I have heard from clients that there are lawyers who, when representing victims of accidents that have suffered serious injuries, insist that they must be treated by doctors recommended to them by that attorney. In my view this is not the best way for you to get treatment for your injuries.
Most people, before they suffer injuries in an accident, are not familiar with medical specialists, such as an orthopedist, neurologist, pain management or a surgeon. Since personal injury lawyers do deal with many clients that have suffered injuries these lawyers become familiar with, and get to know, many doctors who treat persons injured in various types of accidents. So, if you need help in finding the right doctor for your injuries then there is nothing wrong if your lawyer helps you to find the right doctor.
There is nothing wrong with your lawyer helping you find the right doctor for the treatment you need. What is wrong is, if your lawyer insists that you only be treated by a doctor that the lawyer is recommending. You should be obtaining the best medical care and treatment that you can find and it is up to you to select what doctor(s) you want to be treated by or have surgery with. It is always a good idea to get a second, or even a third opinion, before deciding to have any surgery.
If you were seriously injured in an accident, and your lawyer is pushing you either to have surgery, or to be treated only by his recommended doctors, then I would strongly suggest you find and speak to other personal injury lawyers, since you may change lawyers at any time, even after your case has been started.
When you bring a personal injury case and are seeking to recover compensation for your injuries your lawyer will tell you what to expect as to how long it will take for your case to progress though the Court system. It is up to your lawyer to try and move your case through the system as expeditiously as possible.
Unfortunately, the facts are that the Courts and Judges are very busy so that will cause your case to be delayed. Unfortunately, defense lawyers also have no sense of urgency and will generally do everything they can to delay your case from proceeding expeditiously.
It is your lawyer’s responsibility to try their best to move your case along and deal with the Courts, Judges and defense lawyers. However, I have found that clients can be their own worst enemies in causing delays to their cases.
Clients can often delay their case because they are just too busy to attend their deposition, to obtain medical treatment, or to go to see the defendants’ doctor(s).
When a personal injury case is brought the client, called the “plaintiff”, must attend a deposition where the other side can question them about the facts of their case.
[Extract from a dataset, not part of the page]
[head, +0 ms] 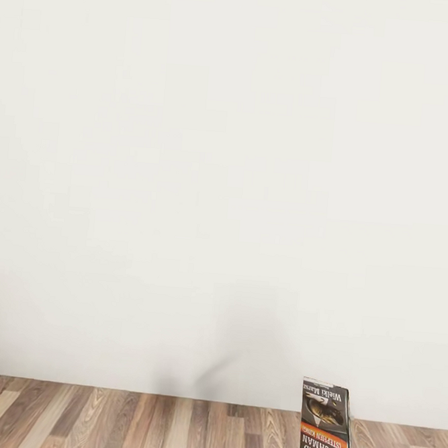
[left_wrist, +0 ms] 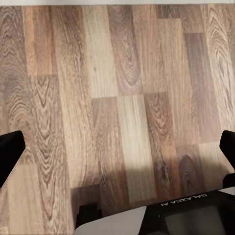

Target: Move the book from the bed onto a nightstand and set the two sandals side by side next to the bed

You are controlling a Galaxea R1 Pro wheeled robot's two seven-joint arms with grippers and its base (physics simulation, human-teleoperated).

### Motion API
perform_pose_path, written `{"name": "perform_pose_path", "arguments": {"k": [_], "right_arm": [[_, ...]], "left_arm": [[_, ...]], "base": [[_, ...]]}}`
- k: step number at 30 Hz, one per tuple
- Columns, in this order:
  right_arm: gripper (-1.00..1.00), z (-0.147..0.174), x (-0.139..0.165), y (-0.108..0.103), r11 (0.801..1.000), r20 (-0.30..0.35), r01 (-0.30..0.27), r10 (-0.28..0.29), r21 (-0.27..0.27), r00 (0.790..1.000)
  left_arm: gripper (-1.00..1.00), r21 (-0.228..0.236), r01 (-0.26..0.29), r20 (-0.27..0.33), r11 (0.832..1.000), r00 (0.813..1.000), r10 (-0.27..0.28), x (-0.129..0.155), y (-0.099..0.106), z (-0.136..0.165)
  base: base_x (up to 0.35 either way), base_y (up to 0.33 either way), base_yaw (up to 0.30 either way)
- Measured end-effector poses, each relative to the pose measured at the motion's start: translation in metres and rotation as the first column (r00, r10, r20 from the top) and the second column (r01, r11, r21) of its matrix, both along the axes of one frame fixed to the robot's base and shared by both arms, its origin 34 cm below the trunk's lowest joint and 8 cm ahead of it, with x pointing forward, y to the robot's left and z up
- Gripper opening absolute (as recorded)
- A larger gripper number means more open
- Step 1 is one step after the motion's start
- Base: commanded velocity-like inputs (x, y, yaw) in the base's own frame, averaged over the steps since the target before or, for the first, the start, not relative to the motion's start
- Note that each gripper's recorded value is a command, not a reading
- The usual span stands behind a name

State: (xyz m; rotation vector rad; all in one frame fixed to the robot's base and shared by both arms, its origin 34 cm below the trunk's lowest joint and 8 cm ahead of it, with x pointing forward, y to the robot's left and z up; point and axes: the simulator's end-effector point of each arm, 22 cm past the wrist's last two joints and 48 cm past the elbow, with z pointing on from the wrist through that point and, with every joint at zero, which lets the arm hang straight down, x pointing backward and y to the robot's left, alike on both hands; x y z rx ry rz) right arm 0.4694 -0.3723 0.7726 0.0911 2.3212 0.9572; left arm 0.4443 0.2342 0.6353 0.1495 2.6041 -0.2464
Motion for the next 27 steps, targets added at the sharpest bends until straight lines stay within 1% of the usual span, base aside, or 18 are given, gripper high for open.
{"name": "perform_pose_path", "arguments": {"k": [11,22,27], "right_arm": [[-1.0,0.0,0.0005,-0.0002,1.0,0.001,0.001,-0.001,0.001,1.0],[-1.0,0.0055,0.0036,-0.0002,1.0,0.017,0.002,-0.002,0.001,1.0],[-1.0,0.0072,0.0039,-0.0001,1.0,0.021,0.001,-0.001,0.001,1.0]], "left_arm": [[1.0,0.0,0.0,0.0,1.0,1.0,0.0,0.0003,-0.0001,-0.0001],[1.0,0.0,0.0,0.015,1.0,1.0,0.0,0.0052,-0.0001,0.0048],[1.0,0.0,0.0,0.021,1.0,1.0,0.0,0.0066,0.0,0.0066]], "base": [[0.03,0.0,0.0],[0.001,0.0,0.0],[0.198,0.0,0.0]]}}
You must also see and be examined by the defendants’ doctor(s). If you are too busy to appear at your scheduled deposition, or at the medical examination(s), it will delay your case.
If you appear for your deposition and the other side has not been given authorizations to obtain all of your medical records, because you did not advise your lawyer of your treating doctors names and addresses, then the other side will ask that you return for a second deposition, but only after they have obtained all of your records, and they will also refuse to permit the case to progress until they have completed your deposition. This is also what will happen if the defendants’ examining doctor is not given all of your records.
If you are a plaintiff, you must do your best not to cause delays in your case by doing everything required of you and providing all the information your lawyer needs on a timely basis.